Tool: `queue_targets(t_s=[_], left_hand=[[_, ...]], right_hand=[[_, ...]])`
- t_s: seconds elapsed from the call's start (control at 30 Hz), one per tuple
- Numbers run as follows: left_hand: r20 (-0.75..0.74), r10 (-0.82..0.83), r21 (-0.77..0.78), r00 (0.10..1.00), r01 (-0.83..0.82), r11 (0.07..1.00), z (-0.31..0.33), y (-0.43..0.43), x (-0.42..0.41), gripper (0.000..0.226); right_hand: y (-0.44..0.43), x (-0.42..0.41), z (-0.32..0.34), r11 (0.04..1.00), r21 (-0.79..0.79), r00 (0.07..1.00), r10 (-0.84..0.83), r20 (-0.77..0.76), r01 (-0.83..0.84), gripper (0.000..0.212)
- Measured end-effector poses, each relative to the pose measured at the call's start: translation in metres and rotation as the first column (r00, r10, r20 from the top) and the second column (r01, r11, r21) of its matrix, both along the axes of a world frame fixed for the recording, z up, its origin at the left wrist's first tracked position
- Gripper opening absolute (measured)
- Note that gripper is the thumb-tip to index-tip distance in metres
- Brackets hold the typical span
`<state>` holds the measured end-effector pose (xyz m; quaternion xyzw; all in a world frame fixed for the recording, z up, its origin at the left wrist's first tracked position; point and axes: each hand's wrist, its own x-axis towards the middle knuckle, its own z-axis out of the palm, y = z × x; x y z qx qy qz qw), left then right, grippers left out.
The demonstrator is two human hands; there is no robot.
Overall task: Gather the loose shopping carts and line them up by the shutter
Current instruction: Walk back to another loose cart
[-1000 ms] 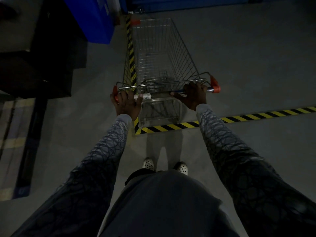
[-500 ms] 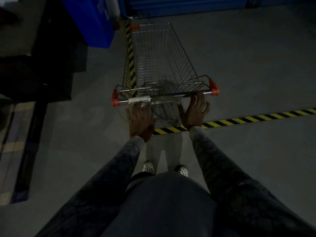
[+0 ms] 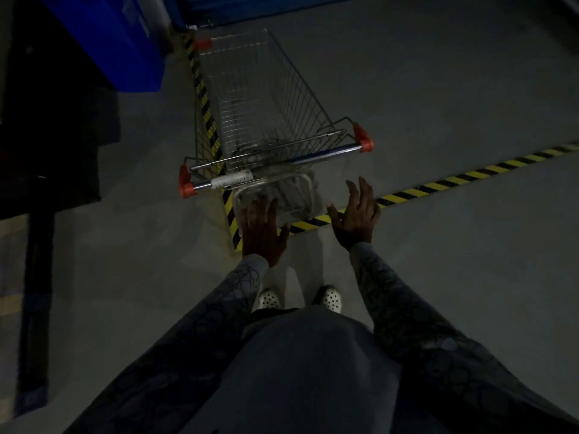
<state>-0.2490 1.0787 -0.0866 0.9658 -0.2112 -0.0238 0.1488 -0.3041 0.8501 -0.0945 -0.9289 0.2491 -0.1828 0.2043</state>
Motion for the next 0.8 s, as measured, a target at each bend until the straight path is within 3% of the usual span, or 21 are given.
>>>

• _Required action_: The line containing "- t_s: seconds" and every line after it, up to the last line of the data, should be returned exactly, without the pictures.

• _The completed task_:
- t_s: seconds elapsed from the call's start (control at 30 Hz), one per tuple
- Numbers run as follows: left_hand: r20 (-0.75..0.74), r10 (-0.82..0.83), r21 (-0.77..0.78), r00 (0.10..1.00), r01 (-0.83..0.82), r11 (0.07..1.00), z (-0.31..0.33), y (-0.43..0.43), x (-0.42..0.41), gripper (0.000..0.226); right_hand: y (-0.44..0.43), x (-0.42..0.41), z (-0.32..0.34), r11 (0.04..1.00), r21 (-0.79..0.79), r00 (0.07..1.00), r10 (-0.84..0.83), r20 (-0.77..0.76), r01 (-0.83..0.84), gripper (0.000..0.212)
- Measured end-effector poses, each relative to the pose measured at the call's start: translation in metres and rotation as the first column (r00, r10, r20 from the top) and the second column (r01, r11, r21) of its matrix, both along the axes of a world frame fixed for the recording, z up, its origin at the left wrist's first tracked position
- Gripper opening absolute (measured)
- Note that gripper is the thumb-tip to index-tip distance in metres
- Brackets hold the typical span
`<state>` holds the measured end-effector pose (xyz m; quaternion xyzw; all in a world frame fixed for the recording, z up, its origin at the left wrist's first tracked position; point and axes: each hand's wrist, its own x-axis towards the middle knuckle, its own z-axis out of the palm, y = z × x; x y z qx qy qz qw), left then right, grippers left out.
The demonstrator is two human hands; there is no robot.
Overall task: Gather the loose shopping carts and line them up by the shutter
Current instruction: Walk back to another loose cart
[-1000 ms] 
[-500 ms] 
[+0 ms] 
<state>-0.2490 1.0787 -0.0866 0.9658 -0.2112 -0.0238 0.1488 -0.3041 0.8501 -0.0945 -0.9289 0.2491 -0.1828 0.2043</state>
Motion for the next 0.8 s, as measured, a target at each bend until the straight path is within 3% of the usual span, or 21 are given.
>>>

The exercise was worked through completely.